Video1 is still up there and working fine. But it is *.rm-Format. Therefore u really need Real Media codec. I recommend Real Alterntative instead of the original Real Player as the latter contains spyware and other shit. U can get the good one here. Follow those buttons marked with "Zum Download" - don`t worry - the software itself is of course in English  : 

http://www.chip.de/downloads/c1_downloads_hs_getfile_v1_16106739.html?t=1182389068&v=3600&


----------



## z0rg (Jan 17, 2003)

Thanks for your help  I installed the Real Alternative and so but still the same. I can only see one of the videos. Are you sure you can watch both of them? Is it very strange I can see one video while the other isn't showing.

By the way, I uploaded to youtube the video I could see.


----------



## LordChaos80 (May 10, 2006)

@Zorg:

Yeah, I just tried it again and it is still working for me... Try to click the Play Button in the lower left several times. Unfortunately I see no way how to download the whole file as it seems to be protected in some way.


----------



## z0rg (Jan 17, 2003)

China Overseas Building (crappy translation, sorry): 219m, 55 floors


----------



## z0rg (Jan 17, 2003)

LordChaos80 said:


> @Zorg:
> 
> Yeah, I just tried it again and it is still working for me... Try to click the Play Button in the lower left several times. Unfortunately I see no way how to download the whole file as it seems to be protected in some way.


It worked at last. I managed to download it from the website  I tryed to upload it back to youtube, but it showed a rare error, I guess they don't allow .rm so I'll convert it to another type on sunday when I come back from my weekend trip.

Thanks a lot for your help ~~


----------



## z0rg (Jan 17, 2003)

天融国际大厦. Something like International Finance Building, 48 floors


----------



## LordChaos80 (May 10, 2006)

z0rg said:


> 天融国际大厦. Something like International Finance Building, 48 floors


Interesting finding. I guess this one might exceed or at least scratch the 200m mark.


Here are again some more projects going on in Wuhan:











Zhongqiao Mansion










Lotus Super Center

















































G11 Residental










五环科技股份有限公司新建办公大楼










汉飞II










东谷银座










台北名居










Phoenix City (33 floors)





































新光大厦 - 91m - 24 floors (maybe already finished)










武汉市科技大厦 










武汉市骏华大厦










鸿源国际公馆


----------



## LordChaos80 (May 10, 2006)

...and the rest for today:

The new main office building of Wuhan Technical University:










A new gymnasium:



















And finally a really huge project in Hankou that I somehow totally forgot to present here until now although it has been under construction for quite some time: Longwangmiao International Plaza 




























This picture gives a good impression about the projects' huge scale. See how good it is still visible within Hankou`s highrise skyline and remind that this is only the first half of the whole complex:









Same here. Compare to the renderings:



























Here u can see the project's whole area in the south of Hankou's Qiaokou District: 








(it`s about 430m from one end to the other)


----------



## xiaoluis (Apr 1, 2006)

mmm nice!!


----------



## Myster E (Oct 17, 2006)

Some shorter towers in a chinese city for a change being proposed. However, most of them look hideous without character, remniscent of 1960s commie blocks.


----------



## LordChaos80 (May 10, 2006)

Myster E said:


> Some shorter towers in a chinese city for a change being proposed. However, most of them look hideous without character, remniscent of 1960s commie blocks.

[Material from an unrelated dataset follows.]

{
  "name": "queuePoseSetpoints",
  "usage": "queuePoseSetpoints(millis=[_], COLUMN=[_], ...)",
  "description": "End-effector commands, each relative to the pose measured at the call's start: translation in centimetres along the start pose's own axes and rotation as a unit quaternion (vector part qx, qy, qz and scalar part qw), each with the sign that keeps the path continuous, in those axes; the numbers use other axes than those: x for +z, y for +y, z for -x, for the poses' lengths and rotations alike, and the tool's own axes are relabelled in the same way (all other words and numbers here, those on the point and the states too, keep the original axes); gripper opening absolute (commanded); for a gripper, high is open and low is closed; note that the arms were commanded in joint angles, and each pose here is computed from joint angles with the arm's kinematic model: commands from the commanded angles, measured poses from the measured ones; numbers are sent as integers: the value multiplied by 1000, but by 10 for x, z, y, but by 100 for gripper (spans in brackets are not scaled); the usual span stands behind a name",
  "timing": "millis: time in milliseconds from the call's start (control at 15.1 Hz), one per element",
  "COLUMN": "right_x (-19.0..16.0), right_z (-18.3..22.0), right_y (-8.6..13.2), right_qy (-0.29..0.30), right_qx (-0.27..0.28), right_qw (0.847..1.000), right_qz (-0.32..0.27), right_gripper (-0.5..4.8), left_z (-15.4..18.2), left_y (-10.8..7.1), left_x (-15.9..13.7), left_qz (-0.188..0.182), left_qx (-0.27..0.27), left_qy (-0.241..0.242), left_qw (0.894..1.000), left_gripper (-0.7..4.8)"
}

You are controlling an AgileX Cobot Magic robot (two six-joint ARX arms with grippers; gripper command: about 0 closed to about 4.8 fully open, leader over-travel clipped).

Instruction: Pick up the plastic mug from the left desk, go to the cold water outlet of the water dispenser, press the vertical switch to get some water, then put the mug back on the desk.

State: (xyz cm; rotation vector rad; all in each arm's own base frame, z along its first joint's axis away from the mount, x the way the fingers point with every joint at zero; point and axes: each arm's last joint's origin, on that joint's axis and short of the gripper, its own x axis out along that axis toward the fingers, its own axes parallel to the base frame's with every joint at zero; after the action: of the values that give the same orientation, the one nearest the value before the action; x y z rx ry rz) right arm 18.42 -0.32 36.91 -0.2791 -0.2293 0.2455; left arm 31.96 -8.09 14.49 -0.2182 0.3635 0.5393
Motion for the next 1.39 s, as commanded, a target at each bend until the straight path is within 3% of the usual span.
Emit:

If u take the time to read through the whole thread u should be able to realize that there is more to be built than just a few commie blocks. Anyway, I can hardly see how any English city (London included) can compete with Wuhan`s construction boom, so what is ur arrogance built on??


----------



## Myster E (Oct 17, 2006)

for your information I am a fully Chinese living here in Britian but proud of China and its development and I have read the entire thread and I did not personally bash the construction boom of wuhan, all I said was that some or most proposals looked a little hideous, not all. And I am entitled to my opinion here, plus I wasn't being arrogant at all. Let's not turn this into debate


----------



## LordChaos80 (May 10, 2006)

Myster E said:


> for your information I am a fully Chinese living here in Britian but proud of China and its development and I have read the entire thread and I did not personally bash the construction boom of wuhan, all I said was that some or most proposals looked a little hideous, not all. And I am entitled to my opinion here, plus I wasn't being arrogant at all. Let's not turn this into debate


As u wish. U r entitled to call whatever u want hideous, but at least even u should admit that this kind of "hideous" development is quite a step forward for a city like Wuhan...


----------



## gaoanyu (Jun 1, 2006)

I don't think they are anywhere near hideous. When you consider the huge amount of construction involved, you can't expect every of them look at SWFC. I think they are fairly good, and is indeed a 'great leap forward' for Wuhan.


----------



## LordChaos80 (May 10, 2006)

*...*

Small Update on Shimao's Splendid Yangtze Project in Hanyang (originally posted by "*mt*" on 摩天汉世界.) :


Phase II is said to have already started recently. What u can see here is merely Phase I though. Nice to imagine that there will still be much higher towers following...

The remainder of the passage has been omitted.